Carta’s Security Operations team is implementing a better way to handle alerting: a risk-based alerting by way of correlative searches and data enrichment. Take for example a DBA logging in outside working hours from an IP in a city they are not usually in- an instance that requires us to figure out their working hours, which city they’re usually in, and attaching a score to correlate with the other risky behaviors that may happen before deciding a course of action.
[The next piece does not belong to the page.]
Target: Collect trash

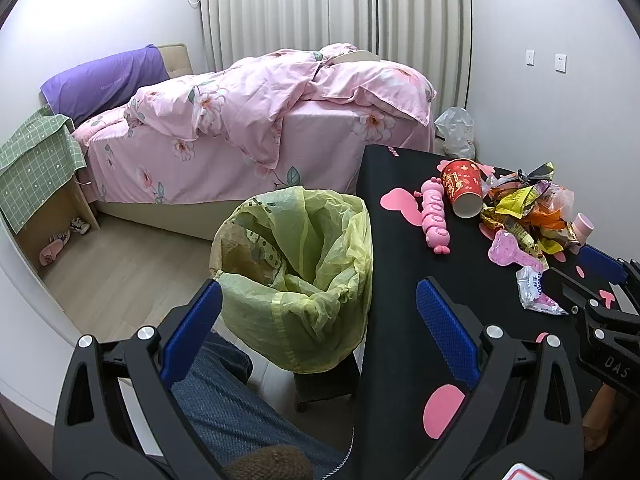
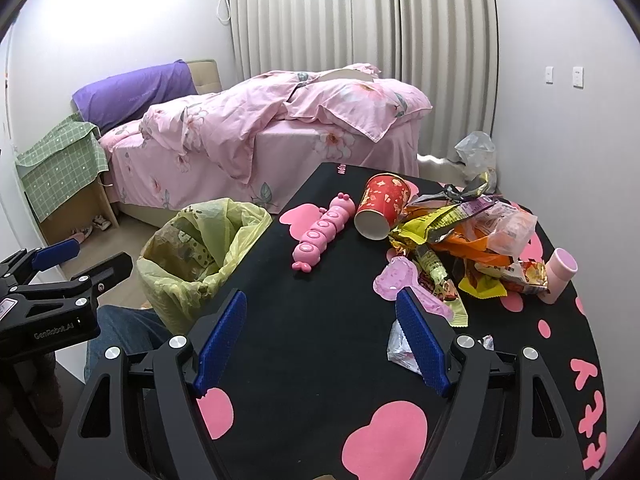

Such schemes depend on a highly normalized set of data, but data from different sources needs to be normalized in order to generate meaningful insights and alerts.

Risk-based alert, from multiple alertable events

Challenges in Data Normalization

Normalization of data from different sources is a major challenge, as vendors have different models for data normalization. Splunk publishes a group of datasets they refer to as the Common Information Model, or CIM and many vendors take advantage of these data models. The AWS add-on for instance has field transforms to turn userIdentity into user. However, not all vendors provide Splunk apps that include field extractions and transformations. Teams committed to data normalization must create them manually, which is difficult in a cloud environment where there’s no access to the underlying props.conf files.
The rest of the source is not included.